I have never entertained the thought that anyone getting to know me wouldn’t realize that I wasn’t born “Georgia.” And I never get insulted when someone see’s beyond the visual me; disappointed perhaps, but never insulted. People are people and many have never had the opportunity to experience much beyond their own tightly woven worlds. So when someone like me shows up it can be rather disconcerting. With that thought in mind I’m generally content to let people “wonder if maybe she’s not real”.

When I do share the reality of my existence with people it’s because I have grown close to them and don’t want an element of dishonesty on my part to discolor the relationship. That turned out to be the case with those three very special women in the course of the week.

I never know what it is in the nature of relationships I form, that prompts me to share my background with them, but it’s related to the desire for the developing relationship to be untainted by the possibility of incomplete disclosure of whom I’ve been as well as who I am. In this case I was overwhelmed with the response to my “revelation.” Later, the one I was closest to told me that when I left the room for a few minutes that the three of them just sat there stunned by what I had told them, and by my willingness to let them into my world.

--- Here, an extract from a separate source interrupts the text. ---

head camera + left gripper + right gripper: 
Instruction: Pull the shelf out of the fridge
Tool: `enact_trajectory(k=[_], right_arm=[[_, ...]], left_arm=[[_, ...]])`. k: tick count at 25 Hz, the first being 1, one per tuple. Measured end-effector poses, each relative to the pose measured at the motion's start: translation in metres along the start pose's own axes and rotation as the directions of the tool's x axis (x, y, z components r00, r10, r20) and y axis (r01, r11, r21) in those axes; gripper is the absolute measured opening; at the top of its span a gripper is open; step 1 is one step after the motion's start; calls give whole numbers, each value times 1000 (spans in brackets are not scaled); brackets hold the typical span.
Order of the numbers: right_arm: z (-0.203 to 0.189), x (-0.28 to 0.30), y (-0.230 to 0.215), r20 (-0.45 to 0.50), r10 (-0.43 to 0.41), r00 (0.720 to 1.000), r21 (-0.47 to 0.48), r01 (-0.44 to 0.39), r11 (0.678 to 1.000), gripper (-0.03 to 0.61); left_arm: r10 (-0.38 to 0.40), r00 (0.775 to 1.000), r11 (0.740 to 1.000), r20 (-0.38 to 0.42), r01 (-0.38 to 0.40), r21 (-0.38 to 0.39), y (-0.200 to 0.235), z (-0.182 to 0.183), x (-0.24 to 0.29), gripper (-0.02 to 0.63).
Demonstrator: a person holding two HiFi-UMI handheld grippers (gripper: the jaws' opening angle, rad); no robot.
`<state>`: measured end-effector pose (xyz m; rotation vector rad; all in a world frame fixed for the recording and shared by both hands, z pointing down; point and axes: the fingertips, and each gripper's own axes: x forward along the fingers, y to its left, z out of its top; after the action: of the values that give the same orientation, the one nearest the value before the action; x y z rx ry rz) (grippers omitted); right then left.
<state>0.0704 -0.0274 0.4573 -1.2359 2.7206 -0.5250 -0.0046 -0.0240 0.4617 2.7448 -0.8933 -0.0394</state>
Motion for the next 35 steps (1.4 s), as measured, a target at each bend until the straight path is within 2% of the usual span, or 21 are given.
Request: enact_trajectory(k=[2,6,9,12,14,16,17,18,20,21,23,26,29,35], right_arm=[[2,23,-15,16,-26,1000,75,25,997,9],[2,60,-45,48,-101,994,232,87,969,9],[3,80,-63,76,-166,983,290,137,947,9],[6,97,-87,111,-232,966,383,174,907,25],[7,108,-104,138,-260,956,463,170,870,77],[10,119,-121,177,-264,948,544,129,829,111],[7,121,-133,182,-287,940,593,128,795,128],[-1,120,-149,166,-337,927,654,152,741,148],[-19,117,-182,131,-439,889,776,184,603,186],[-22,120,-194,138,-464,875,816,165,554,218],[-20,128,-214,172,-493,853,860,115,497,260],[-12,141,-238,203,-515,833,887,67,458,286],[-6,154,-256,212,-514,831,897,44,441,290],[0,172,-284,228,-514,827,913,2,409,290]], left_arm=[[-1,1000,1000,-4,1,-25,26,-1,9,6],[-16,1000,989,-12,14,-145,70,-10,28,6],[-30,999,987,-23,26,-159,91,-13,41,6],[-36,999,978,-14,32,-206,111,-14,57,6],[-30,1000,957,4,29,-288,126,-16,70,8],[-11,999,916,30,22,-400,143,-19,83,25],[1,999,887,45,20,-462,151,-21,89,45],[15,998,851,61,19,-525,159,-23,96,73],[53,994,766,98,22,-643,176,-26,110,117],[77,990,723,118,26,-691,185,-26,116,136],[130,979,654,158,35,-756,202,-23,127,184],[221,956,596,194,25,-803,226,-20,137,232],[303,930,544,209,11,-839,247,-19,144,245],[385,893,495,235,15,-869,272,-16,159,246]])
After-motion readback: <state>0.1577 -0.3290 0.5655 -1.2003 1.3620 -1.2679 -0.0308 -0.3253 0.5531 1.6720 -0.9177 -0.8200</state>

I realized when the week was drawing to a close that I really didn’t want it to end. As we were boarding the buses for the airport I experienced a genuine sense of loss at the parting. I came home with a handful of cards from people I’d met over the week, but those three were more than “associates” to me. They are friends who will remain so to the day my ashes are scattered and beyond.

So, do you have a better idea of why feel a bit “discombobulated?” What a mixture of emotions.